Prague, July 12 (RFE/RL) -- Few Olympic athletes participating in next month's games in Atlanta have faced the recent struggles Islam Dzugum and Samir Karabasic have to survive, let alone compete.
Dzugum, a marathoner, and Karabasic, a kayaker, served in the Bosnian army during the war there but managed to train for the Olympics in the middle of the conflict. Dzugum and Karabasic are two of the eight athletes who will be representing Bosnia at the Olympics.
Dzugum ran daily in Sarajevo through nearly four years of the siege of the Bosnian capital, defying snipers and shell fire during his two-hour runs.

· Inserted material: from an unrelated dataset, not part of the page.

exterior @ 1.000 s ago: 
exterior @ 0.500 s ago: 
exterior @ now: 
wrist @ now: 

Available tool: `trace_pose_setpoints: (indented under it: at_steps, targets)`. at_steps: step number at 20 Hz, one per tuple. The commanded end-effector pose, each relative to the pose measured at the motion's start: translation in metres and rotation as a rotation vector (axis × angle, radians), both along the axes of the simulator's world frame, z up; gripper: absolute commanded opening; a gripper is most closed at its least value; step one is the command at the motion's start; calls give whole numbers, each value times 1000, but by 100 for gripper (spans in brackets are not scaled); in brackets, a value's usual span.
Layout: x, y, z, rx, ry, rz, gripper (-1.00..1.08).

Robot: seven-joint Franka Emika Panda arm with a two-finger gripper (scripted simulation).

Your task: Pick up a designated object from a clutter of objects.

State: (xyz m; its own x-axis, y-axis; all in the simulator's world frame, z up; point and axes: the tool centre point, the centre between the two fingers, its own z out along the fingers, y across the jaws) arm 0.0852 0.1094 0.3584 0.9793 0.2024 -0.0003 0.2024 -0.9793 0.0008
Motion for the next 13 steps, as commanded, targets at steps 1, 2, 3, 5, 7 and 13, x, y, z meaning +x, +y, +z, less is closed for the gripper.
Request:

"In the early days of the war a lot of people thought I was mad setting out into a war zone on a run," Dzugum has said. "But running kept me sane."
Drafted in April 1992, Dzugum still managed to run despite his frontline duties with the army. He said, "Can you imagine spending 24 hours of each day in a cellar hiding from shells and bullets? I couldn't." He also used his runs to collect wood for his family's stove and to fill plastic containers with water.

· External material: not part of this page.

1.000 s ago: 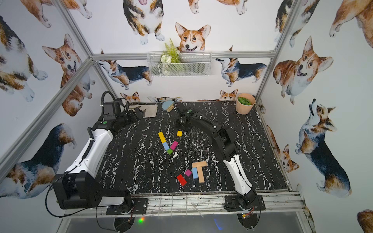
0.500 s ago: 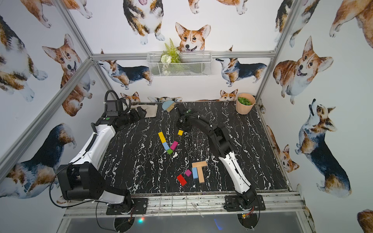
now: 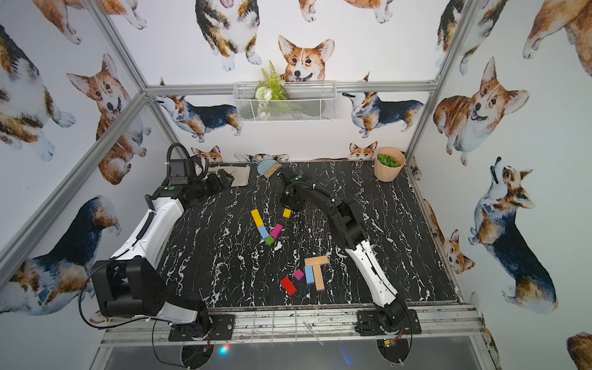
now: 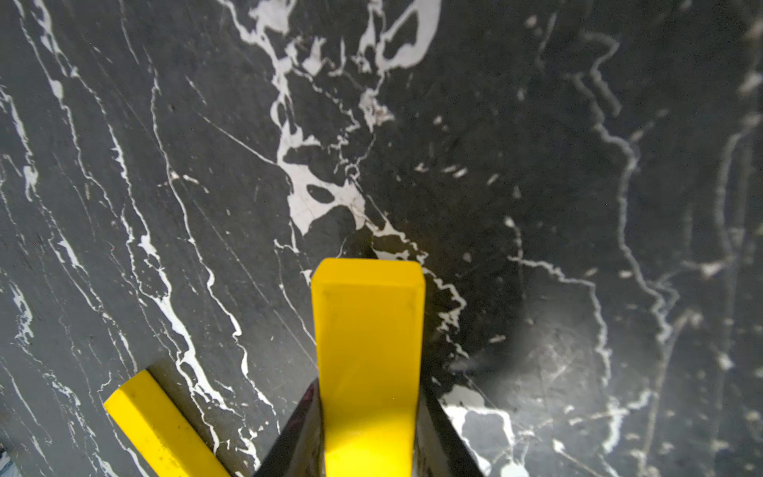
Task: Assemble the letter v with building blocks
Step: Place the building block at the center of the board, then assemble the building block at the center of the board.
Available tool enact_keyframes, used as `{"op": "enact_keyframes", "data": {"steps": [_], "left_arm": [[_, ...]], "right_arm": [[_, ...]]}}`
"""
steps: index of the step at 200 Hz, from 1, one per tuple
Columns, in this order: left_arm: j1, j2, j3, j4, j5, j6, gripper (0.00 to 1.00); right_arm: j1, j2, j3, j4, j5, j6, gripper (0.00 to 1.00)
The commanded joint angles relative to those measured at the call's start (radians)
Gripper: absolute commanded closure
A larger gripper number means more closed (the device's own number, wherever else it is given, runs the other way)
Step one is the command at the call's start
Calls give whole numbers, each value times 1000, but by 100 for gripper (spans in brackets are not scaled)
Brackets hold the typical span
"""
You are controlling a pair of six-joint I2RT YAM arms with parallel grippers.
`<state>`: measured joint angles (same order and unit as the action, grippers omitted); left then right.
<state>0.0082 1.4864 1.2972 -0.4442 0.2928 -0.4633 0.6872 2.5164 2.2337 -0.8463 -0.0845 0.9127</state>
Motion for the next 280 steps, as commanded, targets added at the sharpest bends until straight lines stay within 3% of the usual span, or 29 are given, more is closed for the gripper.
{"op": "enact_keyframes", "data": {"steps": [1, 49, 92, 110, 143, 179, 218, 280], "left_arm": [[2, -3, 7, 4, 6, 4, 0], [2, 0, 12, -1, 7, 12, 0], [-21, 64, 118, -113, 41, 82, 0], [-87, 124, 231, -238, 7, 158, 1], [-271, 262, 454, -457, -194, 282, 2], [-385, 414, 591, -571, -265, 320, 3], [-535, 566, 719, -679, -366, 338, 5], [-583, 730, 781, -712, -363, 300, 8]], "right_arm": [[2, 12, 4, -28, -8, 29, 59], [2, -18, -16, -5, -18, 35, 51], [-2, -165, -131, 98, 9, -19, 43], [-9, -244, -197, 131, 31, -53, 38], [-68, -437, -427, 270, 33, -101, 25], [-179, -656, -745, 435, -1, -105, 18], [-238, -776, -925, 491, -35, -116, 13], [-267, -841, -1062, 554, -76, -112, 9]]}}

Dzugum, a 35-year-old former shoe factory worker, often saw death and destruction during his runs and carries those memories with him. He said he alternated the times of his runs to avoid the attention of snipers. He never used the same route, but noted he often couldn't avoid trouble no matter what route he chose. He said, "I've seen a lot of evil. I saw three massacres. I ran over and helped select the living from the dead. It was normal."

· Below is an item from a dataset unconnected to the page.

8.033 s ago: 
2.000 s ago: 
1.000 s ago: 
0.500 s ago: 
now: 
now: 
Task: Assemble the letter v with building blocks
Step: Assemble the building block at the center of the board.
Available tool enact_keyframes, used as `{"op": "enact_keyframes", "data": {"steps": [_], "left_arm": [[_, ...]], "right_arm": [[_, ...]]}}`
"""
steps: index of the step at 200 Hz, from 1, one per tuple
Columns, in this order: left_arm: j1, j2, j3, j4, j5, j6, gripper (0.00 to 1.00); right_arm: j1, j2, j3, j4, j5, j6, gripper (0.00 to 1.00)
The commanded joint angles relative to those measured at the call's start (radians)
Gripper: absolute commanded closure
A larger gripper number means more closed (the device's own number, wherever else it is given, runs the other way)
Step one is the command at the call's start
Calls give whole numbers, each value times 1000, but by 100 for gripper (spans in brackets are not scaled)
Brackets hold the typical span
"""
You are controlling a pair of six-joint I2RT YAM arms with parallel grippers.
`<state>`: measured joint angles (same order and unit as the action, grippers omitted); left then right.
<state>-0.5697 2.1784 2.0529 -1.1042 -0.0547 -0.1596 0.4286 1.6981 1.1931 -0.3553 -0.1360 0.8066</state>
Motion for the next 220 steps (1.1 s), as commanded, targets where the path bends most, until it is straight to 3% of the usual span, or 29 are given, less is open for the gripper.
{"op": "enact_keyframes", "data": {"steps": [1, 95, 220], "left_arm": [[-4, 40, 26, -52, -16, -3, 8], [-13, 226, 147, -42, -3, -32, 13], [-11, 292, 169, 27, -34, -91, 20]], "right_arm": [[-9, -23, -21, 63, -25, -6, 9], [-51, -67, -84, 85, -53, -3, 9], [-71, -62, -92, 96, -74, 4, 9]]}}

Dzugum is not regarded as a medal contender. His personal best time of two hours and 24 minutes is about 18 minutes slower than the world record. Nonetheless, the obstacles he has overcome to make it to Atlanta make his journey something special, no matter his performance in the race. He has said making it to the Olympics "is something beyond words. It's everything I ever wanted."
Karabasic left his Bosnian army unit 15 months ago, asking to be released from service so he could try to qualify for the Olympics. He was unable to train for most of the past three years. The best place for Karabasic to prepare for the Olympics was the Una River, but he could not train there because the river was part of the front line between Bosnian Serb and Bosnian government forces. Karabasic, who served in an infantry unit, also had hepatitis and spent six months in bed.
He departed his army unit and Bosnia by taking a dangerous helicopter flight across Bosnian Serb territory to get out of the country. His coach Senad Zulic recently said that the helicopter carrying him and Karabasic came under mortar fire. Zulic says all their equipment and belongings were left behind, but that he and Karabasic began to re-equip with donations and help from the International Olympic Committee and other countries. Karabasic fled first to Zagreb and later went to Slovenia, where he trained on rivers there.
Karabasic is currently training in a battered kayak he brought from Zagreb, but the Bosnian team is trying to get a new boat for him for the competition. The initial training was taking place on Logan Martin Lake, which is near Pell City, Alabama, a lakeside city and the site of the Bosnian training camp. Karabasic then moved to Tennessee's Ocoee River, where the Olympic white water events will take place. Karabasic's training regimen in Bosnia included working out daily at a gym for two hours and rowing on rapids for two more hours. He also ran 19 kilometers twice a week.
Karabasic, like Dzugum, carries bad memories of the war in Bosnia. The war is not a popular topic with team members and their staff. Karabasic and his coach Zulic said team officials had asked them not to discuss the conflict, which made it nearly impossible for Bosnia's athletes to train for the Games.
Izudin Filipovic, secretary general of the Bosnian Olympic Committee, said many of the Bosnian athletes couldn't train in Bosnia during the war and also after the conflict because most of the country's sports facilities were destroyed.
The Bosnian team also includes a table tennis player, shooters, a wrestler, and a swimmer. Filipovic is proud of their work as athletes and as survivors of the Bosnian conflict.
He concluded, "The work our athletes perform is far, far more significant for Bosnia than anything a group of our best diplomats could achieve."